Assim, apesar dos progressos verificados quanto à compreensão da natureza de sua economia e sua subordinação formal ao capital, bem como a sua (re) criação por este mesmo capital, entendendo esta relação não como resquício feudal, mas com uma suposta autonomia estrutural, lamenta-se o fato da discussão camponesa ainda se manter, na maioria das vezes, limitada aos aspectos econômicos, políticos e históricos, secundarizando-se a análise cultural das formas de apropriação15 dos recursos.

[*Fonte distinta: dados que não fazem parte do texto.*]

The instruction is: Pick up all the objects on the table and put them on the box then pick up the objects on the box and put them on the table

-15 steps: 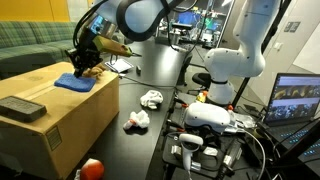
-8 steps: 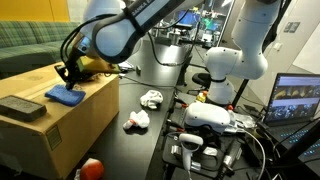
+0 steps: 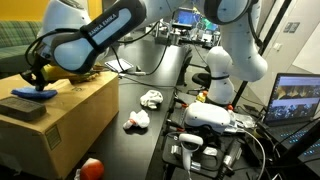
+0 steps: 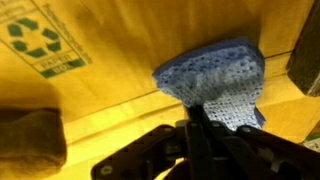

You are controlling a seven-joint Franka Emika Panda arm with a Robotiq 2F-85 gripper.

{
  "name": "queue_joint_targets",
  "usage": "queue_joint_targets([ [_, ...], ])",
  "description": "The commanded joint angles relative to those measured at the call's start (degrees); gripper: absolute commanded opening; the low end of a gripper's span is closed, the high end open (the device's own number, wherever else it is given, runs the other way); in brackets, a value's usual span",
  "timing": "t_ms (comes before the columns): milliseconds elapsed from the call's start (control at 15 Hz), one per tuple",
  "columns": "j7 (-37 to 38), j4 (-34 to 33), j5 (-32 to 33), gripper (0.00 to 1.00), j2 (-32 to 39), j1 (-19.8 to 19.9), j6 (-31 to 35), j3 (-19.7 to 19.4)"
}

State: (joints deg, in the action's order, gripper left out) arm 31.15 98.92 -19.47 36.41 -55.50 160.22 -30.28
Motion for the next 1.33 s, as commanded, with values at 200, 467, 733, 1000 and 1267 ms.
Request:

Seria inevitável desconsiderar a necessidade de inicialmente promover uma historicização do debate teórico - conceitual de campesinato, considerando o paradigma que o cerceia, antes de adentrarmos a discussão dos aspectos culturais da categoria, bem como, os aspectos que embasam o modo de vida dessa classe social, que seriam: terra, trabalho e família, ou seja, essas

[...] são categorias centrais do mundo camponês, basicamente porque uma não tem sentido sem a outra, e, mais, delas é que valores como moral, a liberdade , a comida, a autonomia extraem seu sentido e dão ao campesinato uma sociabilidade completa. Ser camponês é ser uma pessoa por inteiro e única, que no assentamento é reconhecida pelo nome, pelo apelido, pelo estilo de vida que expressa habitus não como tradição, mas como manutenção, renovação e inovação (ALMEIDA, 2006, p. 24).

Para Pereira (2004, p. 8), as características essenciais para a existência do camponês são: 1 - A unidade familiar de produção; 2 - A produção voltada para subsistência com vínculos mercantis; 3 - Algum controle do processo produtivo; 4 - O acesso à terra sobre as formas de propriedade e a influência da matriz tecnológica na sua reprodução.